14  Feature Engineering

  • Recognize the value of feature engineering as a tool to improve model performance
  • Implement polynominal feature generation and one hot encoding
  • Understand the interactions between model complexity, model variance, and training error

At this point in the course, we’ve equipped ourselves with some powerful techniques to build and optimize models. We’ve explored how to develop models of multiple variables, as well as how to fit these models to maximize their performance.

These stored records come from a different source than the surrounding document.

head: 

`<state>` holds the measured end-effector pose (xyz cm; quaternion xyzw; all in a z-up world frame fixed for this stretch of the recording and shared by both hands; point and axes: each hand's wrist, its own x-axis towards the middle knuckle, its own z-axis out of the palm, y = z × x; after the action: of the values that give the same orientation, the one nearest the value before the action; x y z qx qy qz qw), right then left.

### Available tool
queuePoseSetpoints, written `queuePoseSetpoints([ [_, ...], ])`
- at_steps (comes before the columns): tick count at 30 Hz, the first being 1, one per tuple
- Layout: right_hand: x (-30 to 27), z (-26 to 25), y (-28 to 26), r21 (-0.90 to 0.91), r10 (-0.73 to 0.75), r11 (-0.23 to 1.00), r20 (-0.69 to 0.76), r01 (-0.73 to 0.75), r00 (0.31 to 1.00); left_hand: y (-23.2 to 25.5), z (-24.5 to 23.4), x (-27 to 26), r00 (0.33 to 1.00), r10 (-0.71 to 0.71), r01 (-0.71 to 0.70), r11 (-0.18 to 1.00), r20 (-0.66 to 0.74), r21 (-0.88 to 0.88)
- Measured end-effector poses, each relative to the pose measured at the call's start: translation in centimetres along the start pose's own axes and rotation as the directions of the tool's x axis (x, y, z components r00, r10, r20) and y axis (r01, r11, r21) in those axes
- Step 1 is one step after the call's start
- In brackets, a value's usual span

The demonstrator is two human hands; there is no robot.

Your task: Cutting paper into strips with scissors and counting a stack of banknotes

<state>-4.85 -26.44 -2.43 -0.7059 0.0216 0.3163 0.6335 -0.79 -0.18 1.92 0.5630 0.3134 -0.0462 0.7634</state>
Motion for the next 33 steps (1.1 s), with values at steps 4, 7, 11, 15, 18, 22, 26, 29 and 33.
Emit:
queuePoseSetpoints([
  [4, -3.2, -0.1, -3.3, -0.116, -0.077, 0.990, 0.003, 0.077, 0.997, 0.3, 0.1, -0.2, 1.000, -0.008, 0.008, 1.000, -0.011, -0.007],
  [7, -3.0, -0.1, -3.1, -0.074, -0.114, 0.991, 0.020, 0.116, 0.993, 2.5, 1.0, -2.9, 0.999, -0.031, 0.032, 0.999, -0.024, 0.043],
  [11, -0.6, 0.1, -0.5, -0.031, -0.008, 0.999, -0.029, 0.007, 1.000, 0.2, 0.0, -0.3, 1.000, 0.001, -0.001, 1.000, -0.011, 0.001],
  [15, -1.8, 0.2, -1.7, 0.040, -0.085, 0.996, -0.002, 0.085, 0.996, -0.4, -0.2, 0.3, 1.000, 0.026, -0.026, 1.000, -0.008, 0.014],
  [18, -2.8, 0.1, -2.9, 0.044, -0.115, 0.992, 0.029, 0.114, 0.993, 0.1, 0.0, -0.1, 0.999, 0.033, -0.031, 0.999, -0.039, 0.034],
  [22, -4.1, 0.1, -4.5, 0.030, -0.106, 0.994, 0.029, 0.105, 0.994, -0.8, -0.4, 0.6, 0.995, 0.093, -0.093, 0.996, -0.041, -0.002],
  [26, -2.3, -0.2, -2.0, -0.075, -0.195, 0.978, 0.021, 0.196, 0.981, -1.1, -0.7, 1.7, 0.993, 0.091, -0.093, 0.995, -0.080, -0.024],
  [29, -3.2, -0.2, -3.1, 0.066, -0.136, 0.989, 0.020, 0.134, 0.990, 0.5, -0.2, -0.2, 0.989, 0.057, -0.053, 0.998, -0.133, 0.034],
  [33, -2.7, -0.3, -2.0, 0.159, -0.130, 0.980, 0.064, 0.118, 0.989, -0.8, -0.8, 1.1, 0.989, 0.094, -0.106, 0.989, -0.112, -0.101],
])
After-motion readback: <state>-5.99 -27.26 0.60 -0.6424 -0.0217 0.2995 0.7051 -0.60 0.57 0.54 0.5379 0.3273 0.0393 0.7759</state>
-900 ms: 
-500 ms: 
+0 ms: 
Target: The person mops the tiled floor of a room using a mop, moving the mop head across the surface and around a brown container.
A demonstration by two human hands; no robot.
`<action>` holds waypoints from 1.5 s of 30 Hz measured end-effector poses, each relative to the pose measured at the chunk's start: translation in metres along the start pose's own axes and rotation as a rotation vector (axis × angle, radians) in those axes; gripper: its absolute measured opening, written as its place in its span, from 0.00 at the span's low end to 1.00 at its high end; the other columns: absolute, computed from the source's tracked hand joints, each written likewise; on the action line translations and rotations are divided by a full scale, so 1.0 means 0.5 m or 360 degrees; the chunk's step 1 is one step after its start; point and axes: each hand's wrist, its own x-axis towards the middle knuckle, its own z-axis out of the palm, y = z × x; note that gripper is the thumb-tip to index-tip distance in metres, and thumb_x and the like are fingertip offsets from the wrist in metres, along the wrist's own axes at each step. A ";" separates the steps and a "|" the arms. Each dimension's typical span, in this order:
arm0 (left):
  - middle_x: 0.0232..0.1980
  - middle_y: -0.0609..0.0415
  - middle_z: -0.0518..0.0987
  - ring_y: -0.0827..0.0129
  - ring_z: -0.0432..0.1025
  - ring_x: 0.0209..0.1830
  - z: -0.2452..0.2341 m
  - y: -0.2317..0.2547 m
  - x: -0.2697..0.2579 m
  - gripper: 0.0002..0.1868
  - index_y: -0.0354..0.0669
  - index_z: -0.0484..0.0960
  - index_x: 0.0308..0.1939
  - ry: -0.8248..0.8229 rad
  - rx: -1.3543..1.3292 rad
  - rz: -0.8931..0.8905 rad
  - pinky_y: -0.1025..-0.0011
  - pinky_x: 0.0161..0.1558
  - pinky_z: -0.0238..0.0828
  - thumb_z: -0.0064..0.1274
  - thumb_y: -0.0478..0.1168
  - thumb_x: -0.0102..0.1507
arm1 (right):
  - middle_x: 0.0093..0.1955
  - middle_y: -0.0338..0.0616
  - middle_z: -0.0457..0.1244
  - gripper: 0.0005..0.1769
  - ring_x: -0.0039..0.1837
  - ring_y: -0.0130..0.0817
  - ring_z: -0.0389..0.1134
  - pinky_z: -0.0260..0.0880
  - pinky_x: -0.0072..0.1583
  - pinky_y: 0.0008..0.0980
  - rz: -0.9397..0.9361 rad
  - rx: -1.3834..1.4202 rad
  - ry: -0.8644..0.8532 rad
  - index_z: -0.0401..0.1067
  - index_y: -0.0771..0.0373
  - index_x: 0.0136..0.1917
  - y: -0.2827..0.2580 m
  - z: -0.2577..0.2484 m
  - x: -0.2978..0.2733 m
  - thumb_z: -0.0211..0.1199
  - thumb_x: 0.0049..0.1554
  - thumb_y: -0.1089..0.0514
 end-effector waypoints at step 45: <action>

All of this was done with one major caveat: the regression models we’ve worked with so far are all linear in the input variables. We’ve assumed that our predictions should be some combination of linear variables. While this works well in some cases, the real world isn’t always so straightforward. In today’s lecture, we’ll learn an important method to address this issue – and consider some new problems that can arise when we do so.

14.1 Feature Engineering

Feature Engineering is the process of transforming the raw features into more informative features that can be used in modeling or EDA tasks.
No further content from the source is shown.